WHAT THE EXERCISE ASKS:
The records below are to be repeated exactly, minus any pictures.

Dataset entries:
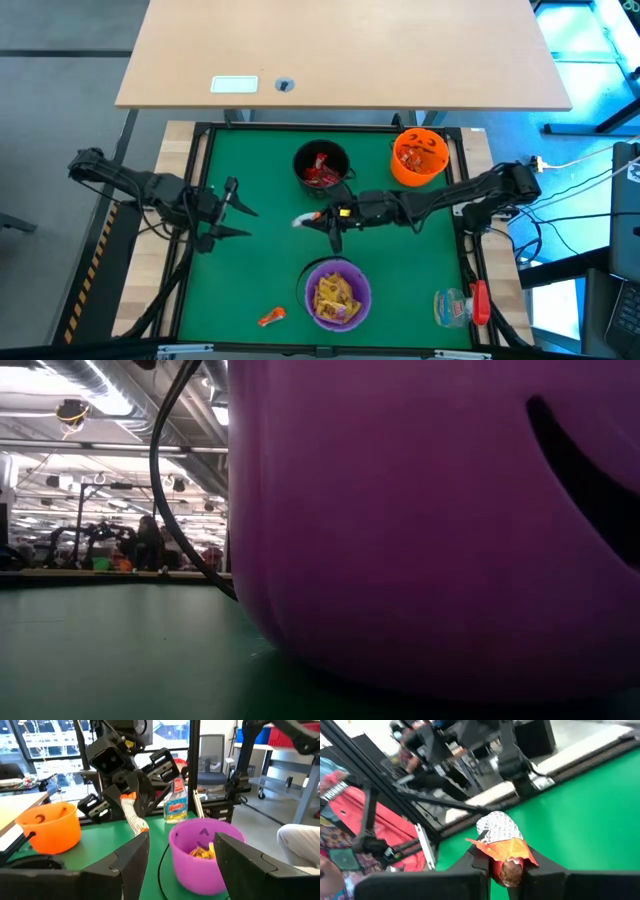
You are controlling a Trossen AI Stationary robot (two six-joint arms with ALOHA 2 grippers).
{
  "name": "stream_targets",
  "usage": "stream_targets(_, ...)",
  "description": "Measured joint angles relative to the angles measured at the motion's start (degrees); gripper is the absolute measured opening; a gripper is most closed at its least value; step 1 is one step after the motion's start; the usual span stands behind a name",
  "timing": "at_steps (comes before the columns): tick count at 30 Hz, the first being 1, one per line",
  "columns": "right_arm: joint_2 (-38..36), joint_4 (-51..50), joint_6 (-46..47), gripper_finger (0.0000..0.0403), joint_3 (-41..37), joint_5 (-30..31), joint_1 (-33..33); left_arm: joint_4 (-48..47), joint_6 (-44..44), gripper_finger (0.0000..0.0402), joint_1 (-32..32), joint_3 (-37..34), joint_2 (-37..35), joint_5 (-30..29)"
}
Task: Sort candy
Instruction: Put the orange candy into the orange bucket
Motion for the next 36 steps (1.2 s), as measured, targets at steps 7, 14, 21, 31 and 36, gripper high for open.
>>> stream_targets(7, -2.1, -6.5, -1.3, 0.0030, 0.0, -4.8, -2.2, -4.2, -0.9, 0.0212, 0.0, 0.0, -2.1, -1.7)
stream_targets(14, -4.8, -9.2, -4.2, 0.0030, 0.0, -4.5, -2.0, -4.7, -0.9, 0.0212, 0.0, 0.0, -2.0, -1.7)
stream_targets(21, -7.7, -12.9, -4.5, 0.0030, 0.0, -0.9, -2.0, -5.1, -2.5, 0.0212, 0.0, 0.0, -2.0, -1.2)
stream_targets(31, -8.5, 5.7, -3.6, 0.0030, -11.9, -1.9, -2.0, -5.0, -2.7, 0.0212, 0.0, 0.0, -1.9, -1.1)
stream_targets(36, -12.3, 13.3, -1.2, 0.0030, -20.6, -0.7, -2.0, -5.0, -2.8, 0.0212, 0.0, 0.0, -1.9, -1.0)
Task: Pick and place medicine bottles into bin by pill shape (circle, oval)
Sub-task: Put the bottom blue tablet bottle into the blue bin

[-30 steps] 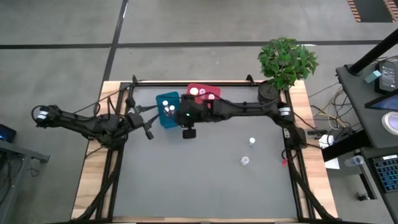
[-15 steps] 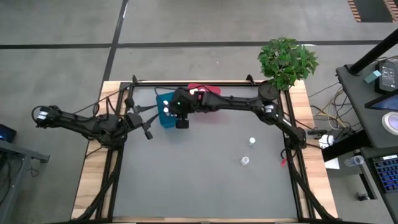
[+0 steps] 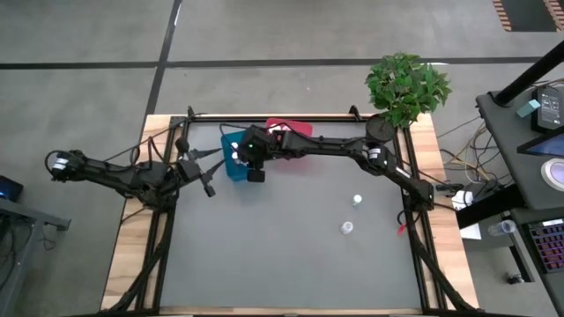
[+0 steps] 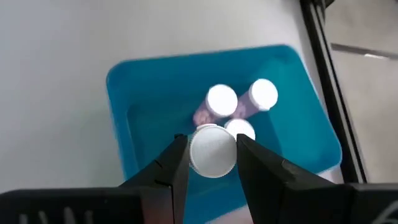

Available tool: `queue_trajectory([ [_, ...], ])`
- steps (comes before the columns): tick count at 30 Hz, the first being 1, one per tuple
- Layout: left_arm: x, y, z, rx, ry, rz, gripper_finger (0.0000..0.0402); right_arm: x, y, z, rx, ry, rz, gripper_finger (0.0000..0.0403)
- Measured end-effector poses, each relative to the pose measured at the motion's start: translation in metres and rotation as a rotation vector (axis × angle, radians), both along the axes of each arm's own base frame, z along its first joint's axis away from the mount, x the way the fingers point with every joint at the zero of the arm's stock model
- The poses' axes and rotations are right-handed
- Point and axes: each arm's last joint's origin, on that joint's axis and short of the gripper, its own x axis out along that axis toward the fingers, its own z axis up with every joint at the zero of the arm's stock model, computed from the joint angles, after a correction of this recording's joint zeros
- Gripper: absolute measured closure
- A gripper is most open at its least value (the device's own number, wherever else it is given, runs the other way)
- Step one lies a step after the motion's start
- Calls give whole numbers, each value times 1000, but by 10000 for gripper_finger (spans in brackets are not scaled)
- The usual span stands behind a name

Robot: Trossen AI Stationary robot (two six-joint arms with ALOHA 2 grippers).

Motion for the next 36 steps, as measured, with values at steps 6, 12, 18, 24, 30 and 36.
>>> queue_trajectory([
  [6, 0, 0, -1, 2, 3, 0, 270, 0, -3, -7, 5, 6, -2, 291],
  [12, 0, 0, -1, 9, 9, 0, 270, 0, -3, -11, 10, 4, -5, 291],
  [18, 0, 0, -1, 9, 9, 0, 270, -1, -3, -22, 38, 8, 0, 291],
  [24, 0, 0, -1, 15, 12, 1, 270, -3, -4, -29, 42, 26, -4, 291],
  [30, 0, 0, -1, 15, 11, 0, 270, -1, -5, -37, 34, -9, -2, 291],
  [36, 0, 0, -1, 13, 8, 0, 270, -1, -5, -38, 33, -21, -1, 291],
])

RESULT:
You are controlling a Trossen AI Stationary robot (two six-joint arms with ALOHA 2 grippers).
{
  "name": "stream_targets",
  "usage": "stream_targets(_, ...)",
  "description": "Measured joint angles relative to the angles measured at the motion's start (degrees); gripper is the absolute measured opening; a gripper is most closed at its least value; step 1 is one step after the motion's start; the usual span stands behind a name",
  "timing": "at_steps (comes before the columns): tick count at 30 Hz, the first being 1, one per line",
  "columns": "right_arm: joint_2 (-38..36), joint_4 (-51..50), joint_6 (-46..47), gripper_finger (0.0000..0.0403), joint_3 (-41..37), joint_5 (-30..31), joint_1 (-33..33); left_arm: joint_4 (-48..47), joint_6 (-44..44), gripper_finger (0.0000..0.0402), joint_1 (-32..32), joint_3 (-37..34), joint_2 (-37..35), joint_5 (-30..29)"
}
Task: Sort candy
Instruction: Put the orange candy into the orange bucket
Motion for the next 36 steps (1.2 s), as measured, targets at steps 7, 14, 21, 31 and 36, gripper high for open.
>>> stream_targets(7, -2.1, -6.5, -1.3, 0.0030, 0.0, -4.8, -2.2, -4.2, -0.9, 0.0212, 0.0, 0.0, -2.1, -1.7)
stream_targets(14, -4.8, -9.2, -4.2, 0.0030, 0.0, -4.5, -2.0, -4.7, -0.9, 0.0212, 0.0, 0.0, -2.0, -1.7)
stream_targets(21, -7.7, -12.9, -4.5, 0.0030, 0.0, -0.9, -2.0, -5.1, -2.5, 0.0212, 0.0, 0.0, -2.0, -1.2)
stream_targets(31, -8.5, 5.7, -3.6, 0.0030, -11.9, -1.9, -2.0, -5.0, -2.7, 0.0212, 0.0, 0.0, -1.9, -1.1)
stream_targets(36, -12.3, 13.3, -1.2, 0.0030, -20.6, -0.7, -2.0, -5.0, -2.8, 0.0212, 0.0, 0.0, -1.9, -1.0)
Task: Pick and place medicine bottles into bin by pill shape (circle, oval)
Sub-task: Put the bottom blue tablet bottle into the blue bin

[-30 steps] 
[-15 steps] 
[+0 steps] 
[+0 steps] 

Available tool: `queue_trajectory([ [_, ...], ])`
- steps (comes before the columns): tick count at 30 Hz, the first being 1, one per tuple
- Layout: left_arm: x, y, z, rx, ry, rz, gripper_finger (0.0000..0.0402); right_arm: x, y, z, rx, ry, rz, gripper_finger (0.0000..0.0403)
- Measured end-effector poses, each relative to the pose measured at the motion's start: translation in metres and rotation as a rotation vector (axis × angle, radians), both along the axes of each arm's own base frame, z along its first joint's axis away from the mount, x the way the fingers point with every joint at the zero of the arm's stock model
- The poses' axes and rotations are right-handed
- Point and axes: each arm's last joint's origin, on that joint's axis and short of the gripper, its own x axis out along that axis toward the fingers, its own z axis up with every joint at the zero of the arm's stock model, computed from the joint angles, after a correction of this recording's joint zeros
- Gripper: absolute measured closure
- A gripper is most open at its least value (the device's own number, wherever else it is given, runs the other way)
- Step one lies a step after the motion's start
- Calls give whole numbers, each value times 1000, but by 10000 for gripper_finger (spans in brackets are not scaled)
- The usual span stands behind a name

Robot: Trossen AI Stationary robot (two six-joint arms with ALOHA 2 grippers).

Motion for the next 36 steps, as measured, with values at steps 6, 12, 18, 24, 30 and 36.
>>> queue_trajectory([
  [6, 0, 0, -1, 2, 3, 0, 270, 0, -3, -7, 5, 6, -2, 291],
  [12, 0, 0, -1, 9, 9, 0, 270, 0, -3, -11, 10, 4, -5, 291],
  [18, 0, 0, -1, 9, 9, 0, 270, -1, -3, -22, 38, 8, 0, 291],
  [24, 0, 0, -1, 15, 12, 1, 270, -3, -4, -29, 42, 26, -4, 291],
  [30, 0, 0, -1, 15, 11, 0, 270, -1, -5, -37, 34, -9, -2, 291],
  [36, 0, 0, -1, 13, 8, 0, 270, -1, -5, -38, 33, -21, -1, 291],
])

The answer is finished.